I'm new to Nginx and have spent the better part of the day on this and finally decided to post for some community help. Thanks!
The web facing Nginx nginx.conf:
http {
# Main settings
sendfile on;
tcp_nopush on;
tcp_nodelay on;
client_header_timeout 1m;
client_body_timeout 1m;
client_header_buffer_size 2k;
client_body_buffer_size 256k;
client_max_body_size 256m;
large_client_header_buffers 4 8k;
send_timeout 30;
keepalive_timeout 60 60;
reset_timedout_connection on;
server_tokens off;
server_name_in_redirect off;
server_names_hash_max_size 512;
server_names_hash_bucket_size 512;
# Log format
log_format main '$remote_addr - $remote_user [$time_local] $request '
'"$status" $body_bytes_sent "$http_referer" '
'"$http_user_agent" "$http_x_forwarded_for"';
log_format bytes '$body_bytes_sent';
access_log /var/log/nginx/access.log main;
# Mime settings
include /etc/nginx/mime.types;
default_type application/octet-stream;
# Compression
gzip on;
gzip_comp_level 9;
gzip_min_length 512;
gzip_buffers 8 64k;
gzip_types text/plain text/css text/javascript
application/x-javascript application/javascript;
gzip_proxied any;
# Proxy settings
#proxy_redirect of;
proxy_set_header Host $host;
proxy_set_header X-Real-IP $remote_addr;
proxy_set_header X-Forwarded-For $proxy_add_x_forwarded_for;
proxy_pass_header Set-Cookie;
proxy_connect_timeout 90;
proxy_send_timeout 90;
proxy_read_timeout 90;
proxy_buffers 32 4k;
real_ip_header CF-Connecting-IP;
# SSL PCI Compliance
# - removed for brevity
# Error pages
# - removed for brevity
# Cache
proxy_cache_path /var/cache/nginx levels=2 keys_zone=cache:10m inactive=60m max_size=512m;
proxy_cache_key "$host$request_uri $cookie_user";
proxy_temp_path /var/cache/nginx/temp;
proxy_ignore_headers Expires Cache-Control;
proxy_cache_use_stale error timeout invalid_header http_502;
proxy_cache_valid any 3d;
proxy_http_version 1.1; # recommended with keepalive connections
# WebSocket proxying - from http://nginx.org/en/docs/http/websocket.html
proxy_set_header Upgrade $http_upgrade;
proxy_set_header Connection "upgrade";
map $http_upgrade $connection_upgrade {
default upgrade;
'' close;
}
map $http_cookie $no_cache {
default 0;
~SESS 1;
~wordpress_logged_in 1;
}
upstream backend {
# my 'backend' server IP address (local network)
server xx.xxx.xxx.xx:80;
}
# Wildcard include
include /etc/nginx/conf.d/*.conf;
}
The web facing Nginx Server block that forwards the static files to the Nginx behind it (on another box):
server {
listen 80 default;
access_log /var/log/nginx/nginx.log main;
# pass static assets on to the app server nginx on port 80
location ~* (/min/|/audio/|/fonts/|/images/|/js/|/styles/|/templates/|/test/|/publicfile/) {
proxy_pass http://backend;
}
}
And finally the "backend" server:
http {
sendfile on;
tcp_nopush on;
tcp_nodelay on;
keepalive_timeout 65;
types_hash_max_size 2048;
sendfile_max_chunk 32;
# server_tokens off;
# server_names_hash_bucket_size 64;
include /etc/nginx/mime.types;
default_type application/octet-stream;
access_log /var/log/nginx/access.log;
error_log /var/log/nginx/error.log;
server {
root /home/admin/app/.tmp/public;
listen 80 default;
access_log /var/log/nginx/app-static-assets.log;
location /publicfile {
alias /home/admin/APP-UPLOADS;
}
}
}
#keenanLawrence mentioned in the comments above, sendfile_max_chunk directive.

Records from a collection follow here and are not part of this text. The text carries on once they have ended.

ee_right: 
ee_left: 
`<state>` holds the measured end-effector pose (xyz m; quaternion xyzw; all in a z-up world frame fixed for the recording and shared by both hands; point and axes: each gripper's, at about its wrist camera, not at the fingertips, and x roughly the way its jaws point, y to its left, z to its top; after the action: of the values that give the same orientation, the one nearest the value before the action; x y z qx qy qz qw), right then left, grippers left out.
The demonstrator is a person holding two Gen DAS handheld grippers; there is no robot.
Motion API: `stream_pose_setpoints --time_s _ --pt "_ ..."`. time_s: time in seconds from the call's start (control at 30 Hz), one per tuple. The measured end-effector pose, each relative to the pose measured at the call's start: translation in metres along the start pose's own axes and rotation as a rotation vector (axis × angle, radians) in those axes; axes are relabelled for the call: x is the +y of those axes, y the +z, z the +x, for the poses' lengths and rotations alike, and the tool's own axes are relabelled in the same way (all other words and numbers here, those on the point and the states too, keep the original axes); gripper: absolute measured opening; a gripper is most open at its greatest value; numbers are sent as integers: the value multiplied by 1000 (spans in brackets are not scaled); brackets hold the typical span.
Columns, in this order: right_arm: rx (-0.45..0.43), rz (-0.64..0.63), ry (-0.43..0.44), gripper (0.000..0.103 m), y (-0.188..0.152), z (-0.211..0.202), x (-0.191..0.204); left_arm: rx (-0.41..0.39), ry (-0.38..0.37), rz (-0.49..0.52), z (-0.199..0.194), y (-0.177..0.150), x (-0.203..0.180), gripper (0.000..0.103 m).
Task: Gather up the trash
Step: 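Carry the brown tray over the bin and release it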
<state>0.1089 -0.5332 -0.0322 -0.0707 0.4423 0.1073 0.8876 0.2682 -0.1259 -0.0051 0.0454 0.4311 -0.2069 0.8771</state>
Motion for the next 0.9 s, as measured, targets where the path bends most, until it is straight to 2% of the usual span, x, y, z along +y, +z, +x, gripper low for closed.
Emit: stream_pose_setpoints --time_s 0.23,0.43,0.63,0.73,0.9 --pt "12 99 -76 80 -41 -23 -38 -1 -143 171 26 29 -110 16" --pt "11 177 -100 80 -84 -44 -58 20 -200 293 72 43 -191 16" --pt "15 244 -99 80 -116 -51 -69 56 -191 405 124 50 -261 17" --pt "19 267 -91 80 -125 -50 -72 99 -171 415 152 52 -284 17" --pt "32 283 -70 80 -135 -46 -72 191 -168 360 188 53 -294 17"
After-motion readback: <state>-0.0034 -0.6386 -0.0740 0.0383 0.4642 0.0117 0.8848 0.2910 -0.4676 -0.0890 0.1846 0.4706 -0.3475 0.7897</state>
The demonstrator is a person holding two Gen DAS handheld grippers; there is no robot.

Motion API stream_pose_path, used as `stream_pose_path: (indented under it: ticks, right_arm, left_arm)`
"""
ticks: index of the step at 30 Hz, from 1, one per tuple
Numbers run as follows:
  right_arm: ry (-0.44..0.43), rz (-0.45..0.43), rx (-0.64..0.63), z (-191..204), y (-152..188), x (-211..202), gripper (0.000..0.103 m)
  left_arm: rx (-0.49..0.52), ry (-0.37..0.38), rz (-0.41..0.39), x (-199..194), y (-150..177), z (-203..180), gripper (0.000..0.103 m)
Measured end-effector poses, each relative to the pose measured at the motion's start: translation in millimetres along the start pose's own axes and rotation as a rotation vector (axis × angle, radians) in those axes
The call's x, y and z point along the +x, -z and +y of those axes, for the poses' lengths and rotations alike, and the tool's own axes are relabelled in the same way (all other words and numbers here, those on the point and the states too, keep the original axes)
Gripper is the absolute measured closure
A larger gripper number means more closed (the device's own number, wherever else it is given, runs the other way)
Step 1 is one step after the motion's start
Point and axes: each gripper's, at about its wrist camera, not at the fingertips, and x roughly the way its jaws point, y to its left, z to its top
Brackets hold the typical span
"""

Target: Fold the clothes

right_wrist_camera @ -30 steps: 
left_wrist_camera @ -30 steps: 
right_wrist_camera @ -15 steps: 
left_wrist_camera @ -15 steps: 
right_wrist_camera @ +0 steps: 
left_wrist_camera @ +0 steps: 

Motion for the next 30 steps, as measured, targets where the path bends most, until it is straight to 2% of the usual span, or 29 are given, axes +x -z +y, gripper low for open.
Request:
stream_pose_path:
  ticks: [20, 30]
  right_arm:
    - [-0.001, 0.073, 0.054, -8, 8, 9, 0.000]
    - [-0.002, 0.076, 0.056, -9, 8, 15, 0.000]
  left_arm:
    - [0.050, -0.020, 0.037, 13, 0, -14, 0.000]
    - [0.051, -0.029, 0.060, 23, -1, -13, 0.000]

After setting sendfile_max_chunk to 512k, I saw a significant speed improvement in my static file (from disk) delivery from Nginx.
I experimented with it from 8k, 32k, 128k, & finally 512k The difference seems to be per server for configuration on the optimal chunk size depending on the content being delivered, threads available, & server request load.
I also noticed another significant bump in performance when I changed worker_processes auto; to worker_processes 2; which went from utilizing worker_process on every cpu to only using 2. In my case, this was more efficient since I also have Node.js app servers running on the same machine and they are also performing operations on the cpu's.